*Extracted data:*
====================
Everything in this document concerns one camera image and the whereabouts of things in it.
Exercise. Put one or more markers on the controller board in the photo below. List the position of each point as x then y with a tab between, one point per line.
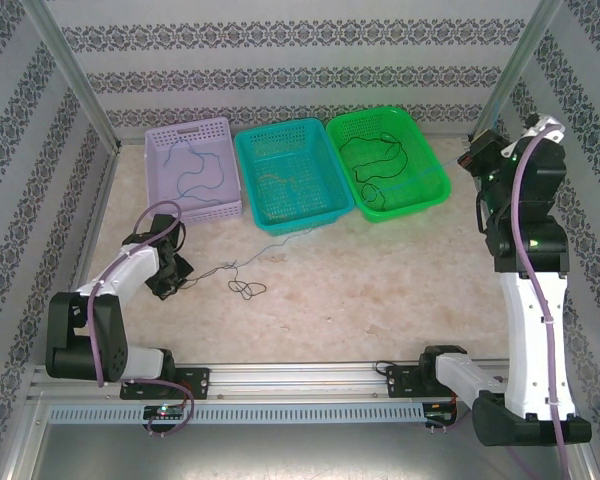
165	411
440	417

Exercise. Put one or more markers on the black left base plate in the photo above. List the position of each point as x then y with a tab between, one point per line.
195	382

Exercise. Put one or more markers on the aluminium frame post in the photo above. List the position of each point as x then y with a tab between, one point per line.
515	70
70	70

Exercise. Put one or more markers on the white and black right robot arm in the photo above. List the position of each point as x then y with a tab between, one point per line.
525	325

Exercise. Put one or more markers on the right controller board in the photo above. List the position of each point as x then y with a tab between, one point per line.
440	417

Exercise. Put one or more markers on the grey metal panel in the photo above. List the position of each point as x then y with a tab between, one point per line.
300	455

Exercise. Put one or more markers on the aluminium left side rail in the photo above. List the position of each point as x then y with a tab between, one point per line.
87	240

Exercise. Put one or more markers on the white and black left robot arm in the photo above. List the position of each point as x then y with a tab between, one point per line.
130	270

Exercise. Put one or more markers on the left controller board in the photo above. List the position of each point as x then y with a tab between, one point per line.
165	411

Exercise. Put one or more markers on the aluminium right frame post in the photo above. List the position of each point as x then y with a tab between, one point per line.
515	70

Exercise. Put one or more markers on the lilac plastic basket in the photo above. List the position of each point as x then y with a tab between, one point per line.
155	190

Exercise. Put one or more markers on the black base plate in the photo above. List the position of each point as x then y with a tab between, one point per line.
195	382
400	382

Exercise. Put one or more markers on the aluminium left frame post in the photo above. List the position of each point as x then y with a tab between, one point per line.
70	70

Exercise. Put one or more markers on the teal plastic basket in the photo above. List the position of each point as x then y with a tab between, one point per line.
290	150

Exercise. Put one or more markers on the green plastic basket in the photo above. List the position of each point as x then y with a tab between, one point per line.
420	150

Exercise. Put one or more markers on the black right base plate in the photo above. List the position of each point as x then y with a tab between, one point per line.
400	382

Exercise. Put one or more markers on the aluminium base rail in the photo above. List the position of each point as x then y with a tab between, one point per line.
====================
*Your objective:*
Pictures stay out; the entries above are to be output exactly as given.

*Output for this task:*
Everything in this document concerns one camera image and the whereabouts of things in it.
Exercise. Put one or more markers on the controller board in the photo below. List the position of each point as x then y with a tab between, one point per line.
165	411
440	417

Exercise. Put one or more markers on the black left base plate in the photo above. List the position of each point as x then y with a tab between, one point per line.
195	382

Exercise. Put one or more markers on the aluminium frame post in the photo above. List the position of each point as x then y with a tab between, one point per line.
515	70
70	70

Exercise. Put one or more markers on the white and black right robot arm in the photo above. List the position of each point as x then y with a tab between, one point per line.
525	325

Exercise. Put one or more markers on the right controller board in the photo above. List the position of each point as x then y with a tab between, one point per line.
440	417

Exercise. Put one or more markers on the grey metal panel in the photo above. List the position of each point as x then y with a tab between, one point per line.
300	455

Exercise. Put one or more markers on the aluminium left side rail in the photo above. List the position of each point as x then y with a tab between, one point per line.
87	240

Exercise. Put one or more markers on the white and black left robot arm in the photo above. List the position of each point as x then y with a tab between, one point per line.
130	270

Exercise. Put one or more markers on the left controller board in the photo above. List the position of each point as x then y with a tab between, one point per line.
165	411

Exercise. Put one or more markers on the aluminium right frame post in the photo above. List the position of each point as x then y with a tab between, one point per line.
515	70

Exercise. Put one or more markers on the lilac plastic basket in the photo above. List the position of each point as x then y with a tab between, one point per line.
155	190

Exercise. Put one or more markers on the black base plate in the photo above. List the position of each point as x then y with a tab between, one point per line.
195	382
400	382

Exercise. Put one or more markers on the aluminium left frame post in the photo above. List the position of each point as x then y with a tab between, one point per line.
70	70

Exercise. Put one or more markers on the teal plastic basket in the photo above. List the position of each point as x then y with a tab between, one point per line.
290	150

Exercise. Put one or more markers on the green plastic basket in the photo above. List the position of each point as x then y with a tab between, one point per line.
420	150

Exercise. Put one or more markers on the black right base plate in the photo above. List the position of each point as x then y with a tab between, one point per line.
400	382

Exercise. Put one or more markers on the aluminium base rail in the photo above. List the position of each point as x then y with a tab between, one point per line.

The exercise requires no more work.